第二天,林砚在纪念馆的义卖架上,添了几本素描本和彩色铅笔。她没有做任何宣传,只是把它们放在那里,旁边贴了一张纸条:“送给想画画的你”。
第三天,素描本少了一本。
一周后,纪念馆的院子里,多了一幅小小的、用粉笔画在水泥地上的画。画的是纪念馆的轮廓,和那棵老槐树。画的右下角,歪歪扭扭地写着两个字:“小杰”。
林砚蹲下来,看着那幅画,眼眶发热。
顾沉舟的新书巡回演讲,走到了一座沿海城市。那天的听众里,有一位特殊的客人——当年“新世界”行动中,被解救出来的“试药者”之一,阿强。
阿强瘦了很多,但眼神里的死气已经消散,取而代之的是一种沉静的坚韧。他现在是本地一家残疾人互助中心的负责人。演讲结束后,他等在后台,手里拿着一个厚厚的信封。
“顾老师,林博士。”他有些拘谨地说,“这是我们中心孩子们画的画。他们说,也想谢谢你们。”
信封里,是一沓色彩斑斓的儿童画。有的画着蓝天白云,有的画着奔跑的动物,还有一幅,画的是一个破碎的药瓶,被一支大大的画笔修补好了。

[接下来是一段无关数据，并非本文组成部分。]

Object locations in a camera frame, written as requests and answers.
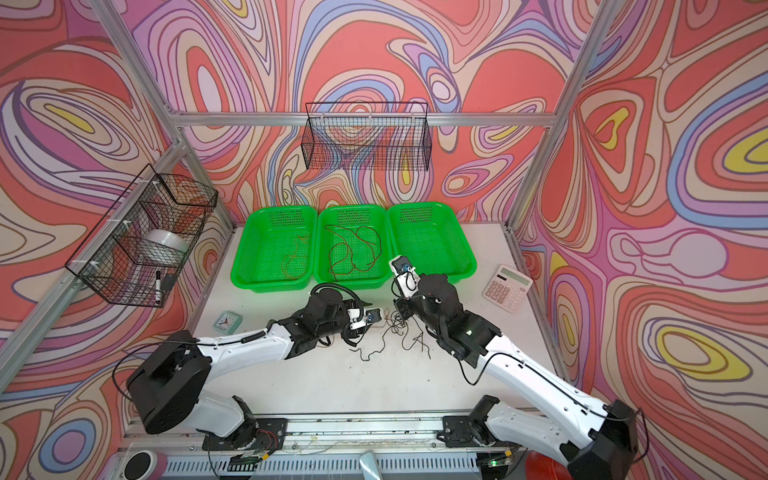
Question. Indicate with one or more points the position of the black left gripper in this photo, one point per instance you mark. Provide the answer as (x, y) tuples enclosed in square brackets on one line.
[(352, 304)]

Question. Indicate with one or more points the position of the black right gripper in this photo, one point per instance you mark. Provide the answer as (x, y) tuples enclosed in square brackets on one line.
[(403, 307)]

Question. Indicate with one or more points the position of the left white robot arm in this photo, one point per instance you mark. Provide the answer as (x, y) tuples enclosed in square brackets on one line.
[(168, 389)]

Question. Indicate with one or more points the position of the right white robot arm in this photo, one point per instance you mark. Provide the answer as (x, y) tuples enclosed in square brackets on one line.
[(590, 438)]

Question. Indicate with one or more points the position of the right green plastic basket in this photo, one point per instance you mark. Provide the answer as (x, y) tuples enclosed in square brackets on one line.
[(430, 236)]

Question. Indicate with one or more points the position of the green plastic basket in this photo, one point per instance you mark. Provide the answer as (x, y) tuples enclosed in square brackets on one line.
[(430, 236), (353, 247), (275, 252)]

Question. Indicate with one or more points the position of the white pink calculator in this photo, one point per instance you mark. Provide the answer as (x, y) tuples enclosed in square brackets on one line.
[(508, 288)]

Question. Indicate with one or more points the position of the middle green plastic basket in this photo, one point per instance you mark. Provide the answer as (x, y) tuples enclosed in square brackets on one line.
[(353, 247)]

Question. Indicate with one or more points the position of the left green plastic basket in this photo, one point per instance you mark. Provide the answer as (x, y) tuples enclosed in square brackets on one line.
[(275, 252)]

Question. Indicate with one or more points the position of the small green alarm clock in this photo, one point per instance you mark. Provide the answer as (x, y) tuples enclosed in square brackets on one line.
[(227, 323)]

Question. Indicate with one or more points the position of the red bucket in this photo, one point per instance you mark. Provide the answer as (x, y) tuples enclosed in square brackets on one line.
[(541, 467)]

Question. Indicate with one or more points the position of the grey round speaker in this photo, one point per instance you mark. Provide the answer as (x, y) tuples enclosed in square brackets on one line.
[(145, 465)]

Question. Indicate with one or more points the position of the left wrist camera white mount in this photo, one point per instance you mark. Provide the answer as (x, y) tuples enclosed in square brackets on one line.
[(363, 318)]

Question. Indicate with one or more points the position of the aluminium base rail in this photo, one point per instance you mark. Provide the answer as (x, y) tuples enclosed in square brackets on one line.
[(407, 446)]

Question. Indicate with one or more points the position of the black wire basket back wall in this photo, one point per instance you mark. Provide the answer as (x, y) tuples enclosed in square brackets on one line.
[(367, 135)]

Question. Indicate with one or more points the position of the black wire basket wall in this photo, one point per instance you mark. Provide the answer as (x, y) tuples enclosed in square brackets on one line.
[(367, 135), (119, 265)]

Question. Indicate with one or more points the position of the black wire basket left wall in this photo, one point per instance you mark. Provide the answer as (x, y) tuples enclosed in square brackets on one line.
[(119, 265)]

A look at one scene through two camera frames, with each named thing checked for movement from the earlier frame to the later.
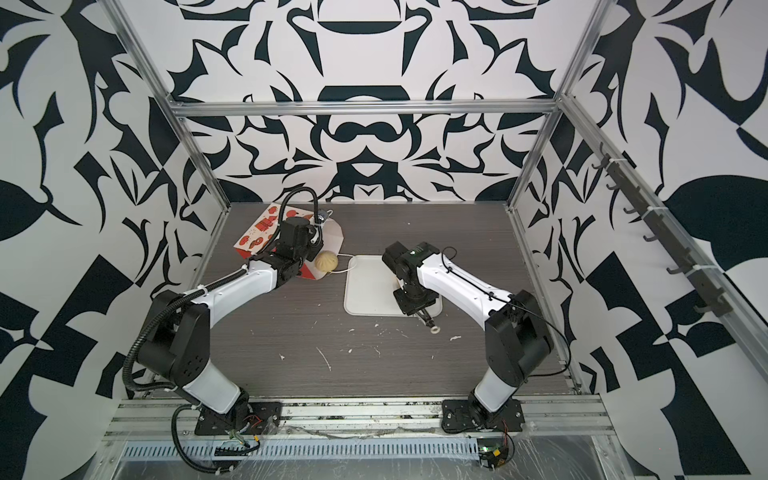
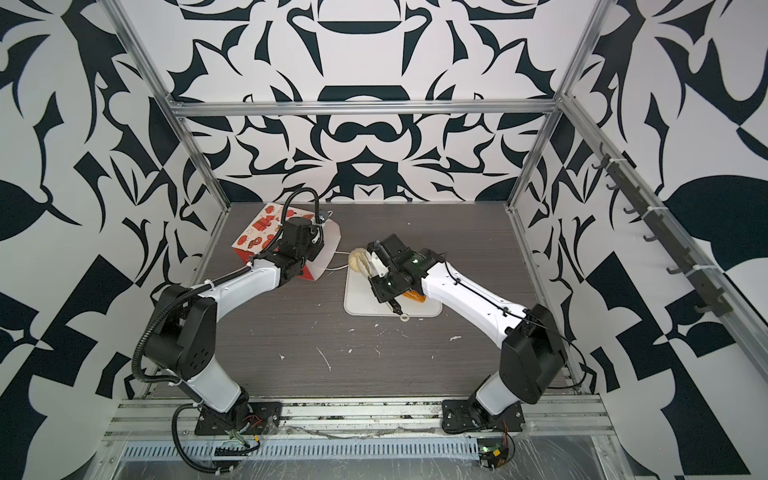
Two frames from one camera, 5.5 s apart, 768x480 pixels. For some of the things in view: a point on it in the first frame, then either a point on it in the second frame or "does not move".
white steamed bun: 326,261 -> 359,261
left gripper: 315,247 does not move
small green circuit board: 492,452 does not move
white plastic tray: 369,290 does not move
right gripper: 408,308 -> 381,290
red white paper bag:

“我们想告诉更多人,”阿强说,“那个叫‘极乐’的东西,差点毁了我们。但你们给了我们一支笔,让我们画出新的东西。”
顾沉舟接过信封,郑重地道谢。他忽然明白,他们当年从“深渊之光”带出来的,不仅仅是数据和硬盘。他们还带回了一种可能——一种在被摧毁的废墟上,重新创造的可能。
那天晚上,顾沉舟给林砚发了条信息:“种子发芽了。”
林砚回复了一个笑脸。
纪念馆的院子里,槐树结出了豆荚。秋风一吹,便有几颗“啪”地一声,裂开,弹出里面的种子。
林砚有时会想,她和顾沉舟这辈子,究竟能做多少事?能点亮多少灯?能拆掉多少墙?
答案是未知的。
但他们知道,自己已经不再是当初那个,只能在迷宫里摸索前行的迷路者了。他们现在,是播种的人。
他们把真相的种子,播进愿意倾听的耳朵里。
他们把自由的种子,播进敢于质疑的心灵里。
他们把艺术的种子,播进像小杰那样,被现实压得喘不过气的孩子心里。
这些种子,有的会立刻生根,有的会沉睡很久,等到某一天的阳光和雨水,才会悄然萌发。
林砚和顾沉舟,不再焦虑于结果。
他们只是日复一日地,擦拭纪念馆的铜牌,修补画室的墙壁,写下新的档案,迎接新的来访者。
他们相信,迷宫的每一寸黑暗,都值得被光照亮。他们也相信,每一颗被播下的种子,都会在看不见的地方,悄悄地,长出自己的根系。
总有一天,那些根系,会连成一片森林。
而在那片森林的尽头,会有新的、更明亮的迷宫,等待着下一代的提灯人,去探索,去点亮。